(Records drawn from a dataset)

☆ ☆ ☆

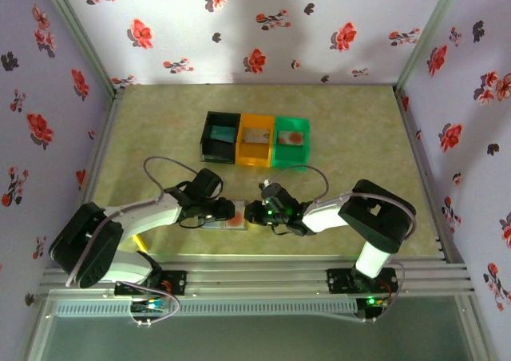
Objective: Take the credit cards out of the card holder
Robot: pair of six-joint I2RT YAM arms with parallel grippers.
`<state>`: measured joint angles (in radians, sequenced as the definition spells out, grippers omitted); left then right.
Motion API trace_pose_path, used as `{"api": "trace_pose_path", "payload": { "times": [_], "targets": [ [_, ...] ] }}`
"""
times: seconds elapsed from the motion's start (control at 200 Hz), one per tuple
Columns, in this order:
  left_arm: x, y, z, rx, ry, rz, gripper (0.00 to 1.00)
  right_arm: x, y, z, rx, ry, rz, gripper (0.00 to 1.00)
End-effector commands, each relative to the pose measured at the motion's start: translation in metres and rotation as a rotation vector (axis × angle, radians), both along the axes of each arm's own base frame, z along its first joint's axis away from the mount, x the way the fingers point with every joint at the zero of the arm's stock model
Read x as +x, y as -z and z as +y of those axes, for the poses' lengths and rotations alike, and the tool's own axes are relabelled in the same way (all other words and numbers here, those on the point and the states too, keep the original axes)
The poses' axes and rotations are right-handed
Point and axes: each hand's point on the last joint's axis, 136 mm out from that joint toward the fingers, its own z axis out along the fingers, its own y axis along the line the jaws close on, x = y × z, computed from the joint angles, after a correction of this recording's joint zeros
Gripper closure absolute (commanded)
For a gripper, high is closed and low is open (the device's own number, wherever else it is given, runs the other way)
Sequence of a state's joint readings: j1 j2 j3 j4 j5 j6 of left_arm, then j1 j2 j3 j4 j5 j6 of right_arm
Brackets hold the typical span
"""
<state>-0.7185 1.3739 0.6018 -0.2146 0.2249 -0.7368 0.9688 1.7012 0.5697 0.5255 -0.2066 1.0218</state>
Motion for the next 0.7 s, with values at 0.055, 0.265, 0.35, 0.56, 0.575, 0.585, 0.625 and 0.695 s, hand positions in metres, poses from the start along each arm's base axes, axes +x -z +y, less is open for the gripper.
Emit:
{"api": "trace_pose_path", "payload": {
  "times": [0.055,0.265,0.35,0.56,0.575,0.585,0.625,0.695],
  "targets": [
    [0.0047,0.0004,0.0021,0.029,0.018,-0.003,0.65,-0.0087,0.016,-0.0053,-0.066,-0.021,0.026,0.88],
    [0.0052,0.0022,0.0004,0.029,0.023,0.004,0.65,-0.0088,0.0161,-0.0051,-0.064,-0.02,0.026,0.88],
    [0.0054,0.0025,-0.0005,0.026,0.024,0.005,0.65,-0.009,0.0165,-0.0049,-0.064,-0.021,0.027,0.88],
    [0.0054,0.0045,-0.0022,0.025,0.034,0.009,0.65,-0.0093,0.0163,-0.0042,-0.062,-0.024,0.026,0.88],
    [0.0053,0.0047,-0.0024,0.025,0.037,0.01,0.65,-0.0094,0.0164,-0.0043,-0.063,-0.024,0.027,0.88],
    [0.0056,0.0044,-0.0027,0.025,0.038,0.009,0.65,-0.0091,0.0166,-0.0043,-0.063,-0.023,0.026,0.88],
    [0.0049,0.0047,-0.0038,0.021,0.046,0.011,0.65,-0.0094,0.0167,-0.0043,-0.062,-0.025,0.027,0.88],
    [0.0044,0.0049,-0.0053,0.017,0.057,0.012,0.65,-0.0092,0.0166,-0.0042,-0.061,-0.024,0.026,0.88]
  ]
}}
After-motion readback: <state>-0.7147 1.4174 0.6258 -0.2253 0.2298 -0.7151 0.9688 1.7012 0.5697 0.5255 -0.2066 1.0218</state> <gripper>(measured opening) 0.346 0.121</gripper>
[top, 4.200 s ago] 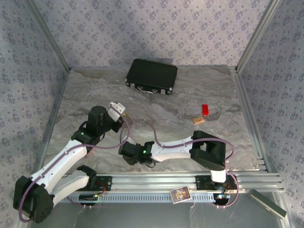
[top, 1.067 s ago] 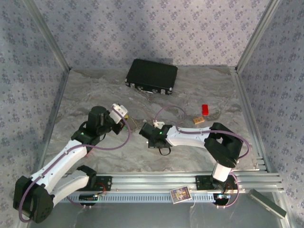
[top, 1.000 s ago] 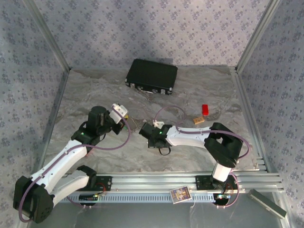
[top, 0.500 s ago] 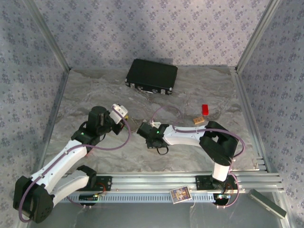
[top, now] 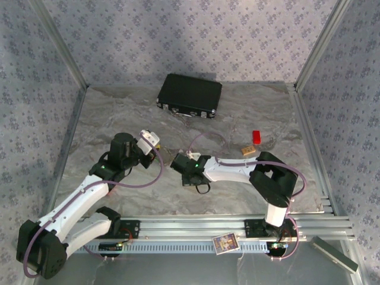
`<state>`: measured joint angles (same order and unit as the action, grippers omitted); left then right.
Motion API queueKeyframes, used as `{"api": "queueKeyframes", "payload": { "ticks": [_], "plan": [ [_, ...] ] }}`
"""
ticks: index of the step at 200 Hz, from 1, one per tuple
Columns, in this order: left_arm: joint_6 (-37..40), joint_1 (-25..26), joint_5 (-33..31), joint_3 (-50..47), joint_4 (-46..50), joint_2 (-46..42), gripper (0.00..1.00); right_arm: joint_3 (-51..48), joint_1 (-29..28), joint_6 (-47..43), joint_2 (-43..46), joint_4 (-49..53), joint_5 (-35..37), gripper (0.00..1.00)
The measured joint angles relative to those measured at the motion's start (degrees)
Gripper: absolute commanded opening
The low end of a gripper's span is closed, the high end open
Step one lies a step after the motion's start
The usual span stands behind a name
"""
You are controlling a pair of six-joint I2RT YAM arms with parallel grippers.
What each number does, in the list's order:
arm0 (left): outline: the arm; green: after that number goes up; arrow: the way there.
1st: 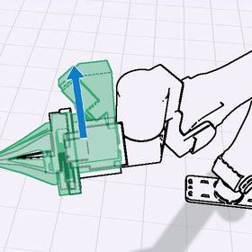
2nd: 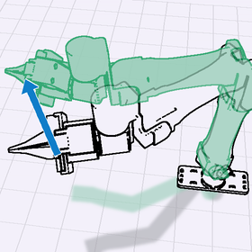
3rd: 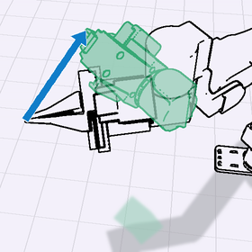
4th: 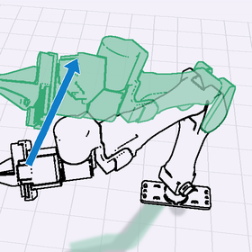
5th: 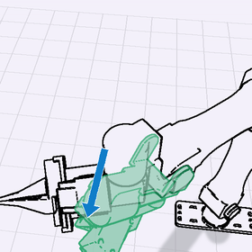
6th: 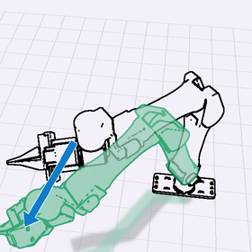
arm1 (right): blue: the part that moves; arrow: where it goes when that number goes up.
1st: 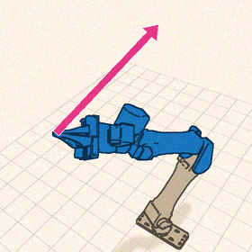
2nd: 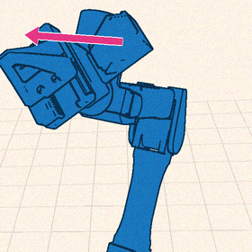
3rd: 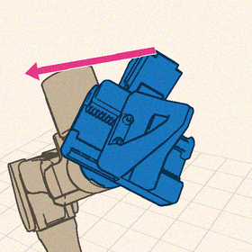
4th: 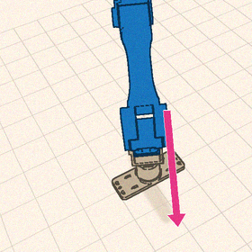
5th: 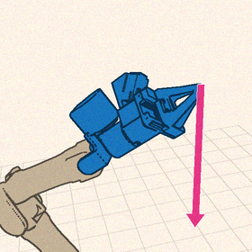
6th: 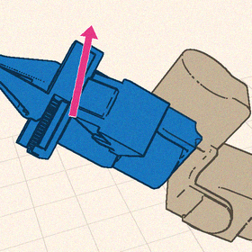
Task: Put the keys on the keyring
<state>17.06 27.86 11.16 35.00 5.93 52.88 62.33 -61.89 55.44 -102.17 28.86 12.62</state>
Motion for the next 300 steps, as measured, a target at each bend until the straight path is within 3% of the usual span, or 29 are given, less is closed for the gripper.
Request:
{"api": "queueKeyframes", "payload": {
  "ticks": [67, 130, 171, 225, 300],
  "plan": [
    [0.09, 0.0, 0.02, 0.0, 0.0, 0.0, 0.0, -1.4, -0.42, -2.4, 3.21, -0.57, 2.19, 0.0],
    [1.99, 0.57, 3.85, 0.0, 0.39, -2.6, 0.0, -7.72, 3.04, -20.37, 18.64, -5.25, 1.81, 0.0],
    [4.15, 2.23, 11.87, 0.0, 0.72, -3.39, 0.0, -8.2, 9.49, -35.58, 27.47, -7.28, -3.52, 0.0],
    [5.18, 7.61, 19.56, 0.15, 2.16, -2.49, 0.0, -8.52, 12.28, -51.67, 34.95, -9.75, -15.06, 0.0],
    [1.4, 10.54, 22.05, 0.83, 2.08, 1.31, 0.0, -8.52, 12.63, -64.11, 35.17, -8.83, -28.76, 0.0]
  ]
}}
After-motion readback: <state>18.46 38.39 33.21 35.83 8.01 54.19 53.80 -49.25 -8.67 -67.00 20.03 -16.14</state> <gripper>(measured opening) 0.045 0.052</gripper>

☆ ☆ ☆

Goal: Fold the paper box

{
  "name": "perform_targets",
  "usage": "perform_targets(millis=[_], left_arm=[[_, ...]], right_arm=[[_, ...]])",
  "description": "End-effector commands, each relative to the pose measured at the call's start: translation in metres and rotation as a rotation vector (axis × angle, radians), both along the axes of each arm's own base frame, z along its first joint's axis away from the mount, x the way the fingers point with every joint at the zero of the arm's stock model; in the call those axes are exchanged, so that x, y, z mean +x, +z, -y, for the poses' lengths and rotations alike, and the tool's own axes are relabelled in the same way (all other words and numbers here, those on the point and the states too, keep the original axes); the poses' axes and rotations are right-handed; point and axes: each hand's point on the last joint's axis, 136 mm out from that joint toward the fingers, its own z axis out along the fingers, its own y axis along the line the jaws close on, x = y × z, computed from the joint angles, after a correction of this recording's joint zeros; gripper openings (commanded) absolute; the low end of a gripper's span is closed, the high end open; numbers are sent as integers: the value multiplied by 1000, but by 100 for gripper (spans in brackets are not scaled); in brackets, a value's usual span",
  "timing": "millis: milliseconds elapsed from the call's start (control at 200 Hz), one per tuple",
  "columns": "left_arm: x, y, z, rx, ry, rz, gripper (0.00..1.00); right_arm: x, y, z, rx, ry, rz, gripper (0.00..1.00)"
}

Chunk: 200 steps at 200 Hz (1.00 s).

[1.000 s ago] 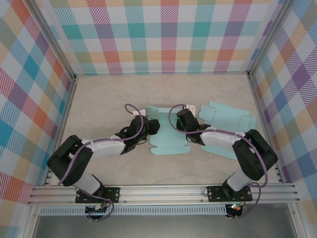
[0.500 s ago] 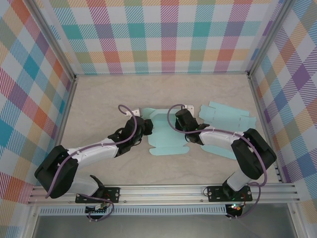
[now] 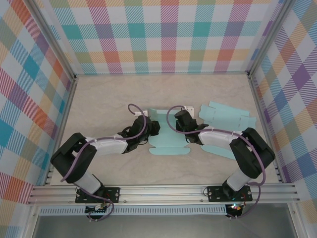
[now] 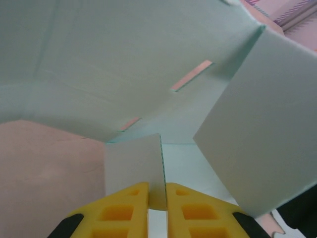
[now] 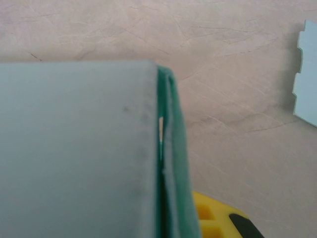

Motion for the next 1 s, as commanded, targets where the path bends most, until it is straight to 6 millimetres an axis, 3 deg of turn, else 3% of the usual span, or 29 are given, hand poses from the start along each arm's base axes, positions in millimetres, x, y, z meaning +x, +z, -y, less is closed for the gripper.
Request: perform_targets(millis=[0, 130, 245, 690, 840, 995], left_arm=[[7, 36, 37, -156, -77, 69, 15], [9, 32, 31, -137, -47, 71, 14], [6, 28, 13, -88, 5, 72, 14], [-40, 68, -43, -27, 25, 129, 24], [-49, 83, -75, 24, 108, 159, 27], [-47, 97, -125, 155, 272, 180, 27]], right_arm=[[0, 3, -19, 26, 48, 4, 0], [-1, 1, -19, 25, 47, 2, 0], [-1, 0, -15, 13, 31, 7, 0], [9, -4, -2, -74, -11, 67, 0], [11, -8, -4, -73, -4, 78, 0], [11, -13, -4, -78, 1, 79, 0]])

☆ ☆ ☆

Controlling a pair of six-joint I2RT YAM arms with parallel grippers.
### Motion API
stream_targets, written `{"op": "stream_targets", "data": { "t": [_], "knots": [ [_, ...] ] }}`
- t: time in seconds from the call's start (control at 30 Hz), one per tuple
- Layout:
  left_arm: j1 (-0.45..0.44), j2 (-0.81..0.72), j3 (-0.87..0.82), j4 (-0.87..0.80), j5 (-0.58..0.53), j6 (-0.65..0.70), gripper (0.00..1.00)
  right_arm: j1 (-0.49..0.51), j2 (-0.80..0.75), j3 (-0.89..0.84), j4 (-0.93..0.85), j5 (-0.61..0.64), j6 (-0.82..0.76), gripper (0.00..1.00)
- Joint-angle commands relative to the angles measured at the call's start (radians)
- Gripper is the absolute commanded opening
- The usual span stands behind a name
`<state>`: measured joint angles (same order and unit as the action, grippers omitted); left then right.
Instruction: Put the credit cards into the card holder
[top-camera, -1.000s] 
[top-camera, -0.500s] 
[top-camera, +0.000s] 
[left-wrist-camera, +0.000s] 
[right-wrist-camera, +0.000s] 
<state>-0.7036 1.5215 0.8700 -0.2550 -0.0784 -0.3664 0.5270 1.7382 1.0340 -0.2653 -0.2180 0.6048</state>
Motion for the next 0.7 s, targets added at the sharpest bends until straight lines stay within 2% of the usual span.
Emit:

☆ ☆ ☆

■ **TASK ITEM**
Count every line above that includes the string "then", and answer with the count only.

■ **FINISHED EXERCISE**
4